• _TASK ITEM_: Go through the listing and copy each line with the string "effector".

::::::

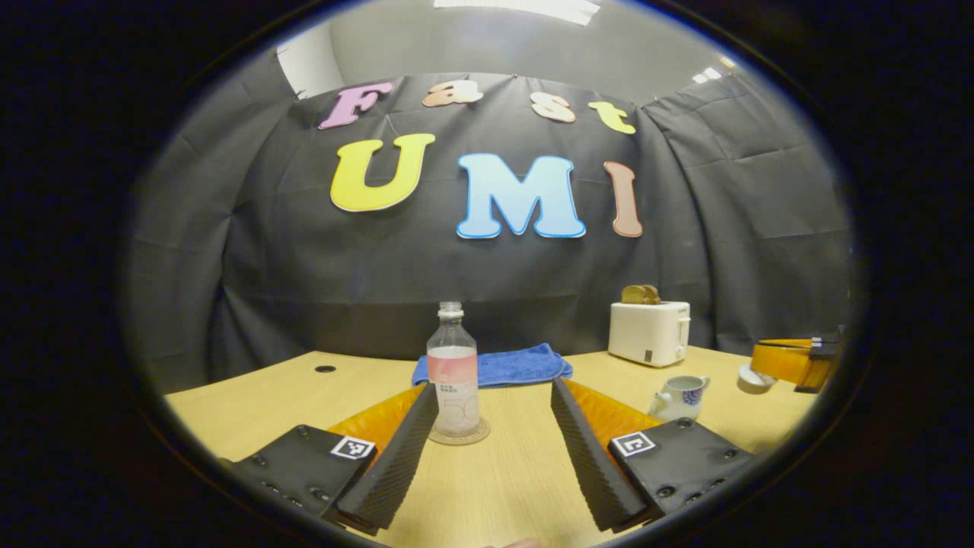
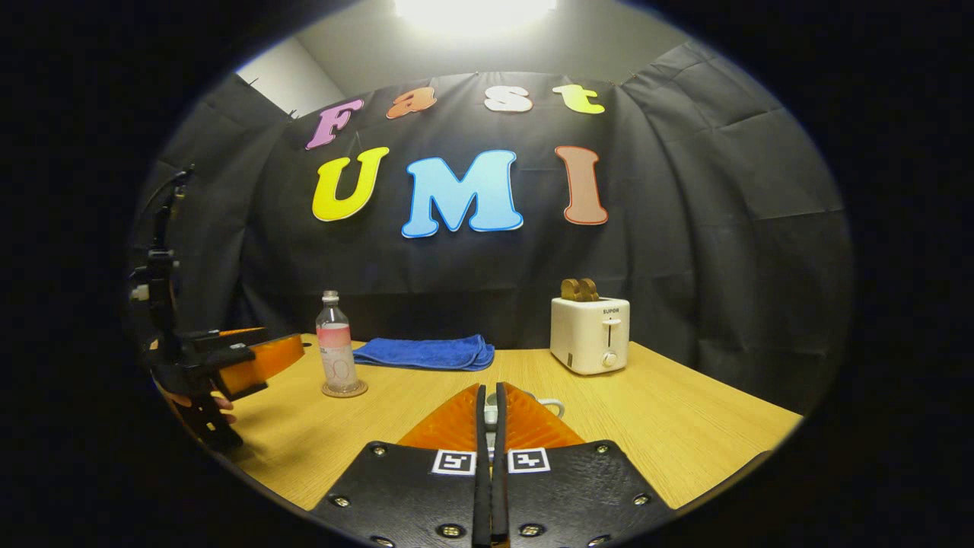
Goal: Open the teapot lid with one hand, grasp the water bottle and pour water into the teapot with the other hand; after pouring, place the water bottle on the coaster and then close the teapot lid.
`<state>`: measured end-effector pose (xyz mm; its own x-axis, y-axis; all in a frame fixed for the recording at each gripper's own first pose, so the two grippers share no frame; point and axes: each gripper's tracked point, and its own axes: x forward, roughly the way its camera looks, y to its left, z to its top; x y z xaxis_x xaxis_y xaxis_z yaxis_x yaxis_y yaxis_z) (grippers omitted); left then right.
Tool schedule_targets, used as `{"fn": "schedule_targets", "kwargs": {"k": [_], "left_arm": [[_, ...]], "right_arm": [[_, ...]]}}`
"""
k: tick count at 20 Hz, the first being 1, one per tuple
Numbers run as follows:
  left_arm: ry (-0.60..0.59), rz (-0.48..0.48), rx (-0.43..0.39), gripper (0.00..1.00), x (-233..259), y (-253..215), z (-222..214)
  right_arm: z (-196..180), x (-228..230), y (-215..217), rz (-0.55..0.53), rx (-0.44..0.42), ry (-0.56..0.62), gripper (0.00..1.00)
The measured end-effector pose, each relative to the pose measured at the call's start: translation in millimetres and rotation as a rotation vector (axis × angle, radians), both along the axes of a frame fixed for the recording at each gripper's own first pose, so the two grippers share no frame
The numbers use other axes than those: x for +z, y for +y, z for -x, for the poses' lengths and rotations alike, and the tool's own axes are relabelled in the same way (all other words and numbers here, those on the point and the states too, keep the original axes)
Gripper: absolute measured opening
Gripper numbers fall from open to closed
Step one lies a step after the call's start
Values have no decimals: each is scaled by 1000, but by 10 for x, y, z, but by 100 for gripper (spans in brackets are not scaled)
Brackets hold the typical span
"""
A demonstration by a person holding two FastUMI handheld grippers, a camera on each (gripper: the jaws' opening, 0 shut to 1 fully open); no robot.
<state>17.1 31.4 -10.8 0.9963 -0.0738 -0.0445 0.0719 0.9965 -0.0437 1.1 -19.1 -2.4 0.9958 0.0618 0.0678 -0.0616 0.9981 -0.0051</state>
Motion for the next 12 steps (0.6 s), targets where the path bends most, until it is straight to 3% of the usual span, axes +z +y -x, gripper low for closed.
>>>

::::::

• _EXERCISE OUTPUT_:
`<state>`: measured end-effector pose (xyz mm; its own x-axis, y-axis; all in a frame fixed for the recording at each gripper's own first pose, so the two grippers share no frame; point and axes: each gripper's tracked point, and its own axes: x forward, roughly the way its camera looks, y to its left, z to its top; x y z xaxis_x xaxis_y xaxis_z yaxis_x yaxis_y yaxis_z) (grippers omitted); left then right.
The measured end-effector pose, each relative to the pose measured at the call's start: translation in millimetres and rotation as a rotation vector (axis × angle, radians), both along the axes of a frame fixed for the recording at each gripper's own first pose, so the two grippers share no frame

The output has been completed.